• **WHAT YOU HAVE TO DO**
With pictures omitted, copy exactly every line from the one that contains "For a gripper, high" to the end of the listing below.

### SOURCE DATA ###

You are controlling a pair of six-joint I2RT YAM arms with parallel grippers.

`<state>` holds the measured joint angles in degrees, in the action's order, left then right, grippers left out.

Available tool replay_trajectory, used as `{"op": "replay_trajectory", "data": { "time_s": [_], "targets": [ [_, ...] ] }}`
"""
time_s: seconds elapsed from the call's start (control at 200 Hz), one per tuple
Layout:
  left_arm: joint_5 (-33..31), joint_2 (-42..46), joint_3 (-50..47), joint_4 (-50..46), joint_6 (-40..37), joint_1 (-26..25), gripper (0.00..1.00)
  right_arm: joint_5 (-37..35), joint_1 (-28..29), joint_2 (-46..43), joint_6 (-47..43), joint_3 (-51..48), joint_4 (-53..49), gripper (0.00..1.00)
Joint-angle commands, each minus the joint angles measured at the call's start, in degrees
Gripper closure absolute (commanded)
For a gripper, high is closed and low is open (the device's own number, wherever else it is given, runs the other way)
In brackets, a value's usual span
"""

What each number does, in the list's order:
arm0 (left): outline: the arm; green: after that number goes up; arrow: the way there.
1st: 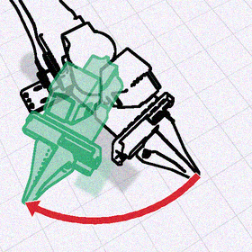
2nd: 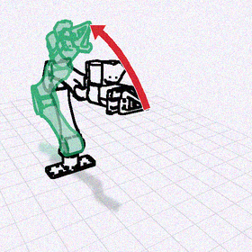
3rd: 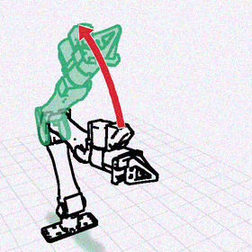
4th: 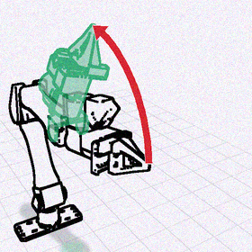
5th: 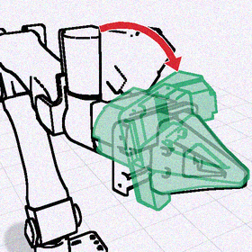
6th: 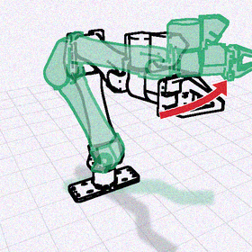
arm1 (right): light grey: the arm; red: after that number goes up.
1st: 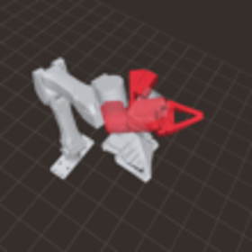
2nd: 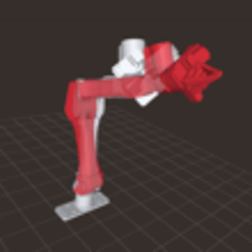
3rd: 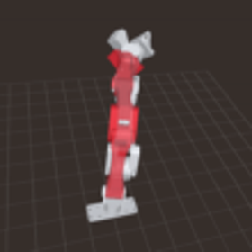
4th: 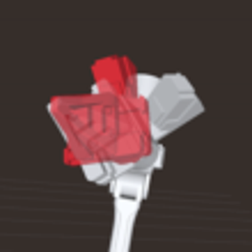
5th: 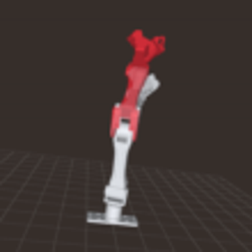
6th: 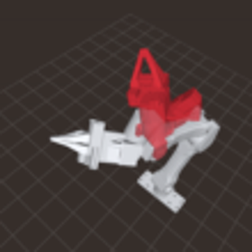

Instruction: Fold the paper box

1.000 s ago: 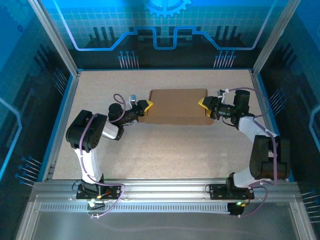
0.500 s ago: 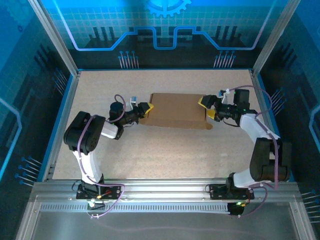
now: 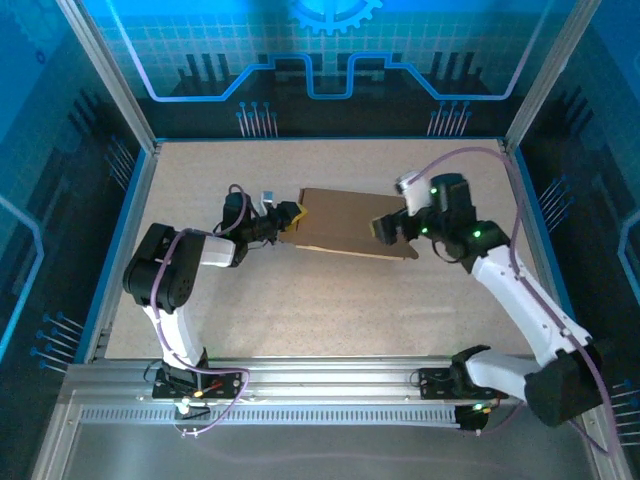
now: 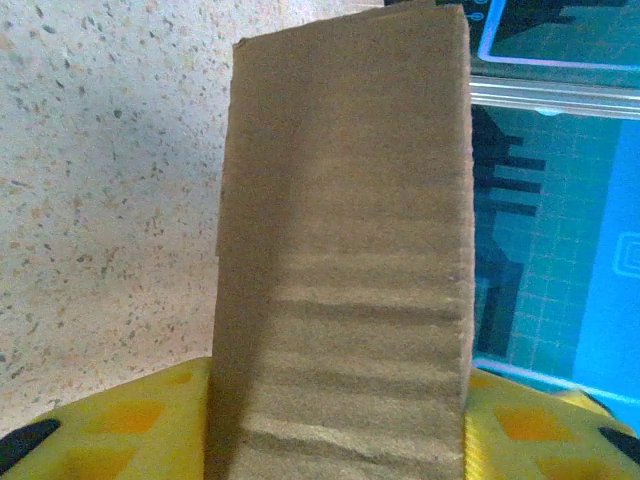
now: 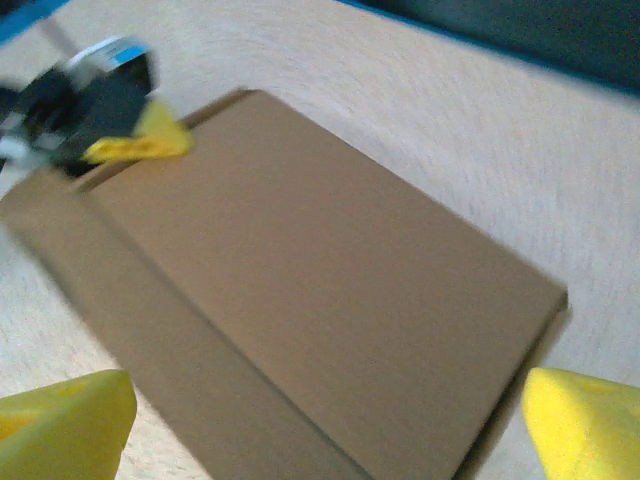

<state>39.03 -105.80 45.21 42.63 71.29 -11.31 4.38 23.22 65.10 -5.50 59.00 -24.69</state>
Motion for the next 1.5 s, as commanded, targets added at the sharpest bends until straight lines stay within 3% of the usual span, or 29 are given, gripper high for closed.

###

• **YOUR SOLUTION**
For a gripper, high is closed and low is open (the device's own number, wherever else it is given, runs the other way)
In brackets, a value's usual span
"""

What each number does, in the list's order:
arm0 (left): outline: the arm; green: after that number goes up; arrow: the way there.
1st: 
2nd: 
3rd: 
4th: 
5th: 
6th: 
arm1 (right): light grey: the arm; red: after that number goes up.
1st: 
2nd: 
3rd: 
4th: 
5th: 
6th: 

Instruction: Fold the paper box

1.000 s ago: 
0.500 s ago: 
now: 
now: 
now: 

<state>39.03 -105.80 45.21 42.63 71.29 -11.31 4.38 23.22 65.10 -5.50 59.00 -24.69</state>
Motion for the next 1.5 s, as commanded, targets added at the sharpest bends until straight lines stay within 3% of the usual span, or 29 are given, gripper high for closed.

With this output, the exercise is done.